Segment Start: DATA SECTION

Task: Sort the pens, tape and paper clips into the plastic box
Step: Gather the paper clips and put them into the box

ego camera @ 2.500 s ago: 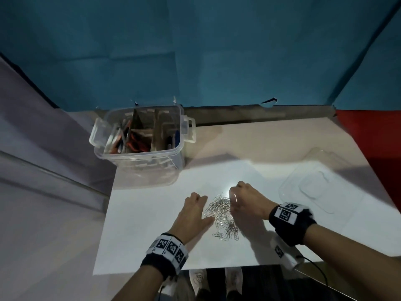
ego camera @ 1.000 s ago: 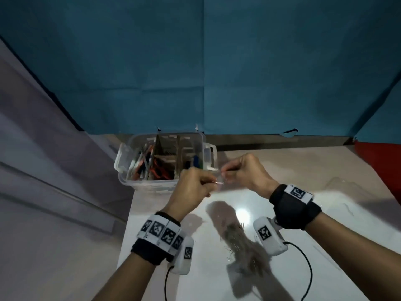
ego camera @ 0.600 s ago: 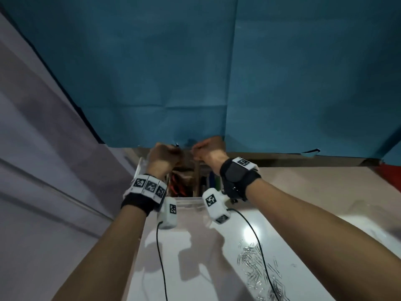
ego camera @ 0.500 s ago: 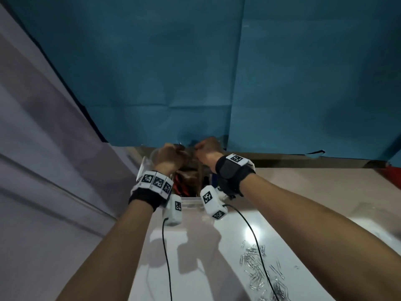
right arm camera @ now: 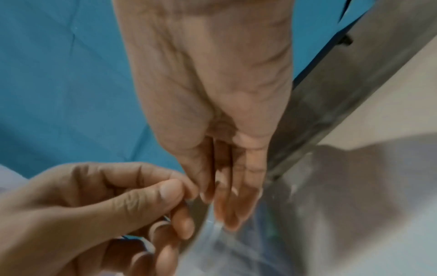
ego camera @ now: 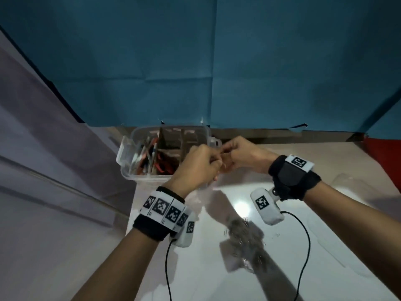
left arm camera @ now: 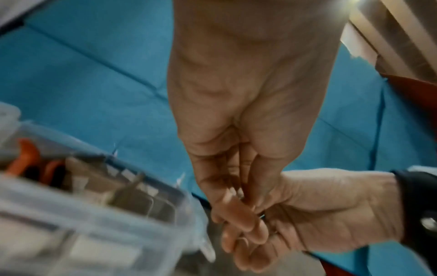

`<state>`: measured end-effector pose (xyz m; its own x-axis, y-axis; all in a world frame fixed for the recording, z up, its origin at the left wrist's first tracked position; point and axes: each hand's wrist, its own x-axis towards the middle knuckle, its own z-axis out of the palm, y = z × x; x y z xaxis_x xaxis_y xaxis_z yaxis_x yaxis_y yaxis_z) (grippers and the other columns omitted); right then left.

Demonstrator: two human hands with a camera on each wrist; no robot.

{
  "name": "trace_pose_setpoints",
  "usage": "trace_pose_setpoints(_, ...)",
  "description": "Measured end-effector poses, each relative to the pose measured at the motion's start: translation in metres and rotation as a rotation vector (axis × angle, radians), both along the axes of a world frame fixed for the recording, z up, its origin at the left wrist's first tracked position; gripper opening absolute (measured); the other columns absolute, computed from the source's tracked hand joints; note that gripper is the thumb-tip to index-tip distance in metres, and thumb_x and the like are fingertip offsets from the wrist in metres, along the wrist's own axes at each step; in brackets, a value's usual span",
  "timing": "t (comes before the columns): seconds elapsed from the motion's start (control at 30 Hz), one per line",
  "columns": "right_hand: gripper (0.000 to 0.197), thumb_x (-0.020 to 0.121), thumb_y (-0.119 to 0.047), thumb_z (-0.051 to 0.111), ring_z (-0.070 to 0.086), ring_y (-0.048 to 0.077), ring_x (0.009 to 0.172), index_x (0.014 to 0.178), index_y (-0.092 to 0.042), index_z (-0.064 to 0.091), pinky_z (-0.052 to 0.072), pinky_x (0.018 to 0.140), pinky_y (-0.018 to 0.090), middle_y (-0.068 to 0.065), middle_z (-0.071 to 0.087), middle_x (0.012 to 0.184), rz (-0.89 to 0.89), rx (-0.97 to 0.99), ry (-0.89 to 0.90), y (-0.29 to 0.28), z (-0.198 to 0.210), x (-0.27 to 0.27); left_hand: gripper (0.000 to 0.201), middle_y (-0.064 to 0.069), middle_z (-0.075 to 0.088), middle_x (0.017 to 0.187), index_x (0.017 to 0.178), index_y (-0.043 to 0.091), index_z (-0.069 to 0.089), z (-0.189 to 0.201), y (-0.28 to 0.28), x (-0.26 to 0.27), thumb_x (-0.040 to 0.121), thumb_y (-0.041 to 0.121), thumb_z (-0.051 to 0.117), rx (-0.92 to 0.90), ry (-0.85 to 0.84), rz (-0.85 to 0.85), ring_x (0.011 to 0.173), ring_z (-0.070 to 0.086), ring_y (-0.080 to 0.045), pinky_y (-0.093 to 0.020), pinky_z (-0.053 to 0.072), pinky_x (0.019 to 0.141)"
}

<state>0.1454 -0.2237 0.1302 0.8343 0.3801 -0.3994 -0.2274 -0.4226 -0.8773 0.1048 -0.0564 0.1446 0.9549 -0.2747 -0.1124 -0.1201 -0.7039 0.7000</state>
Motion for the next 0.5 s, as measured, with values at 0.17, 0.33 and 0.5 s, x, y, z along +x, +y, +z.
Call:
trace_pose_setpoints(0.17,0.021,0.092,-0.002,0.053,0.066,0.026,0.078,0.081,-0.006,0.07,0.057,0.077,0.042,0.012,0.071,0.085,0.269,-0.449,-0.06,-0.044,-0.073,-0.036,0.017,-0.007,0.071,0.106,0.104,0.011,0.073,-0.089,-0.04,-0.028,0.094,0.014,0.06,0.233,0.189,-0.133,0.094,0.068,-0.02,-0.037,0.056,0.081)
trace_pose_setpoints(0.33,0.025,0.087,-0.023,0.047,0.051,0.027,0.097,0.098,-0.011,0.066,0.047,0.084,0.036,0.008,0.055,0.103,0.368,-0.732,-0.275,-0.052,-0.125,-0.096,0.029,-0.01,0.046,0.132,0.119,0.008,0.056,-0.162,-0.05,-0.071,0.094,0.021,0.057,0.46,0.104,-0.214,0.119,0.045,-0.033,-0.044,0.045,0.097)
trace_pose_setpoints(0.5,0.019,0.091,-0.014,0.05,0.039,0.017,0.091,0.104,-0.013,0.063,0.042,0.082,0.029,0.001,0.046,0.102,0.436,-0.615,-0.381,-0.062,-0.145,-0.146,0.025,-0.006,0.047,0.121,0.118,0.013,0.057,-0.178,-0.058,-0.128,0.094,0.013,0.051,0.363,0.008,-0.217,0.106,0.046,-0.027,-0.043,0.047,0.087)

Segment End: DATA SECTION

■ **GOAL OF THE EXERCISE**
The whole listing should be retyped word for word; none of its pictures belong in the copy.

■ **WRITTEN REPLY**
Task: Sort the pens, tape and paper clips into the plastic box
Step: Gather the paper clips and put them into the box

ego camera @ 2.500 s ago: 
ego camera @ 1.000 s ago: 
ego camera @ 0.600 s ago: 
ego camera @ 0.500 s ago: 
right arm camera @ now: 
ego camera @ now: 
left arm camera @ now: 

`<state>`: measured end-effector pose (xyz m; its own x-axis, y-axis; all in a world frame fixed for the recording, z up, its origin at the left wrist's first tracked position; point and axes: each hand's wrist, its own x-axis towards the middle knuckle, its own z-axis out of the palm, y = z × x; x y z xaxis_x xaxis_y xaxis_z yaxis_x yaxis_y yaxis_z) (grippers and the other columns omitted); right then left.

Demonstrator: two human hands with a camera on each wrist; no robot.

{
  "name": "trace_pose_setpoints",
  "usage": "trace_pose_setpoints(_, ...)",
  "description": "Measured end-effector poses, each relative to the pose measured at the motion's start: translation in metres and rotation as a rotation vector (axis × angle, radians), both along the axes of a world frame fixed for the recording, z up, its origin at the left wrist's first tracked position; gripper opening absolute (measured); the other columns absolute, computed from the source's tracked hand joints; note that gripper is the thumb-tip to index-tip distance in metres, and thumb_x and the like are fingertip offsets from the wrist in metres, along the wrist's own axes at each step; in brackets, a value's usual span",
  "timing": "t (comes before the columns): seconds elapsed from the motion's start (control at 30 Hz), one per line",
  "columns": "right_hand: gripper (0.000 to 0.197), thumb_x (-0.020 to 0.121), thumb_y (-0.119 to 0.047), thumb_z (-0.051 to 0.111), ring_z (-0.070 to 0.086), ring_y (-0.048 to 0.077), ring_x (0.009 to 0.172), index_x (0.014 to 0.178), index_y (-0.092 to 0.042), index_z (-0.064 to 0.091), pinky_z (-0.052 to 0.072), pinky_x (0.018 to 0.140), pinky_y (-0.018 to 0.090), middle_y (-0.068 to 0.065), middle_z (-0.071 to 0.087), middle_x (0.012 to 0.184), rz (-0.89 to 0.89), rx (-0.97 to 0.99), ry (-0.89 to 0.90), y (-0.29 to 0.28), z (-0.198 to 0.210), x (-0.27 to 0.27); left_hand: gripper (0.000 to 0.201), middle_y (-0.064 to 0.069), middle_z (-0.075 to 0.088), middle_x (0.017 to 0.187), index_x (0.017 to 0.178), index_y (-0.043 to 0.091), index_z (-0.069 to 0.089), z (-0.189 to 0.201), y (-0.28 to 0.28), x (-0.26 to 0.27), thumb_x (-0.040 to 0.121), thumb_y (-0.041 to 0.121), thumb_z (-0.051 to 0.117), rx (-0.92 to 0.90), ry (-0.85 to 0.84), rz (-0.85 to 0.85), ring_x (0.011 to 0.173), ring_z (-0.070 to 0.086), ring_y (-0.080 to 0.045), pinky_y (-0.093 to 0.020), pinky_z (-0.053 to 0.072), pinky_x (0.019 to 0.141)"
}

<state>0.1454 -0.2237 0.1302 0.8343 0.3801 -0.3994 -0.2274 -0.4226 -0.8773 0.1048 -0.0564 0.1446 0.9549 -0.2747 -0.1124 -0.1201 -0.7039 0.7000</state>
Motion for the next 0.5 s, as measured, with values at 0.17, 0.33 and 0.5 s, x, y, z along +x, +y, +z.
Call:
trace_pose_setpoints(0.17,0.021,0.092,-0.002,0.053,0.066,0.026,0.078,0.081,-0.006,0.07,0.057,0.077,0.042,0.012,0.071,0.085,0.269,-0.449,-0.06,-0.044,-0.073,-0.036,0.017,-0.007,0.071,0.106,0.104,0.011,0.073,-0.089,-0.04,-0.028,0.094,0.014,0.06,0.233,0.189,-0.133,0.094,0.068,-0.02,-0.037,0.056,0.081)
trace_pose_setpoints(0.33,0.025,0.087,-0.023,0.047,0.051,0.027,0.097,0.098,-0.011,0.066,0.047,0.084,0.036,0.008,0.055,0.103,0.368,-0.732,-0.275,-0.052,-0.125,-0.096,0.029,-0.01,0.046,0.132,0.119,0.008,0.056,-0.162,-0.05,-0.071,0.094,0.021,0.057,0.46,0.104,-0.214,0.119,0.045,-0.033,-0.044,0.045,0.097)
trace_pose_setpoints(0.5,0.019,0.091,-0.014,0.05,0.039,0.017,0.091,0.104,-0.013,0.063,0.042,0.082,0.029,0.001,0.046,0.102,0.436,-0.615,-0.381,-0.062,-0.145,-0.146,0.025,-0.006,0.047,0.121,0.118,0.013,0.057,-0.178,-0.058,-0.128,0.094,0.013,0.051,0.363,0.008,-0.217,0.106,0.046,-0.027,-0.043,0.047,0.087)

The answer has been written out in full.